Page 27 of TimeRiders

‘So, with that demonstration … you went forward in time? Not back? You came to this year? To 2070? That’s how you found out what was going to happen?’

  Waldstein wafted his hand in front of a sensor on a wall, and with a soft hum a section of the smooth granite slid gracefully open. He led them into a small elevator, then touched a screen. Doors closed them inside and then they felt a gentle tug as it began to ascend.

  ‘No,’ he replied after a few moments. ‘My first demonstration … I was the guinea pig, of course. But I didn’t go forward; I programmed the displacement machine to send me back into the past.’ Waldstein smiled at Maddy. ‘Travelling forward through time is an impressive demonstration, but not half as impressive as travelling backwards. I intended to go back in time to say goodbye to my wife and my son, Gabriel.’

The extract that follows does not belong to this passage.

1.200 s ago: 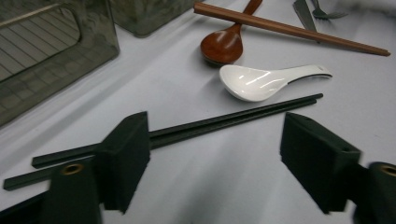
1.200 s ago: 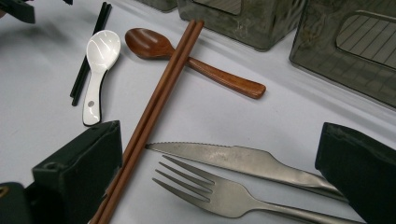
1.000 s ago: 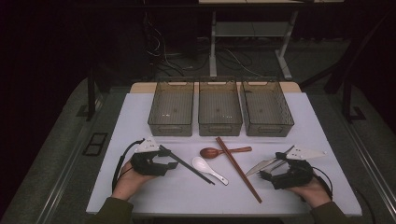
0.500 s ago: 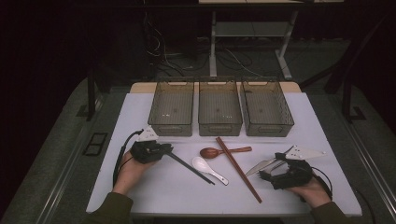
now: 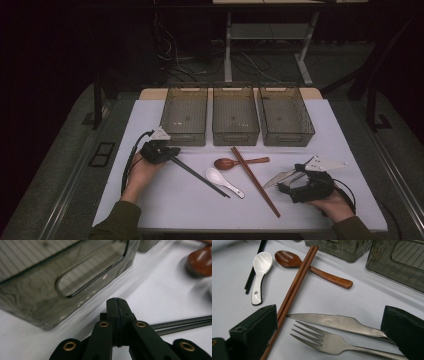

  The elevator door slid smoothly open and they found themselves staring out across a small lobby at a plate-glass, floor-to-ceiling window. Through the window she could see the bare trunks and branches of Douglas firs receding downhill towards a river valley, a breathtaking and heartbreaking view. Across the valley, in the distance, she could see the far slope of another peak cloaked in a swirling embrace of clouds.

  ‘But, unfortunately … I never got a chance to see them.’

  He led them out of the elevator. They turned left through frosted-glass doors into an office. There was another receptionist’s desk, a dark green leather couch, a coffee table. Framed paintings hung on the wall. Maddy thought she vaguely recognized one of them: the childlike brushstrokes of a cluster of bright yellow flowers stuffed into a jug.

  ‘Yes,’ said Waldstein. ‘That’s a Picasso. And, yes, before you ask … it is the original.’ He led them across the office towards mahogany doors on the far side. ‘My personal assistant, Margaret, she was rather fond of his work and wanted something to brighten up her office.’ He made a face. ‘I can’t see the appeal of it myself. Very primitive and naive, if you ask me. But … still, a good investment, I was reliably informed.’

  He pushed the mahogany doors inwards and they entered a much grander space beyond. ‘And this is my personal office, my inner sanctum,’ he announced. ‘I hope you’ll excuse the mess. My cleaners and my personal staff … I let them all go home too.’

  The room was large. Until recently it had just been his office. But it seemed he was now using it as his makeshift home. A bed lay unmade in one corner, blankets and sheets kicked aside at the end. There were several dirty plates stacked unevenly beside it. An enormous dark mahogany desk sat in front of another floor-to-ceiling window that looked out across what must have once been a spectacular panorama of the sprawling evergreens sweeping down from the mountain peaks. The desk was covered with a mess of dirty clothes, tinned food and more unwashed crockery. Waldstein slowly unzipped his anorak and struggled his way out of the sleeves.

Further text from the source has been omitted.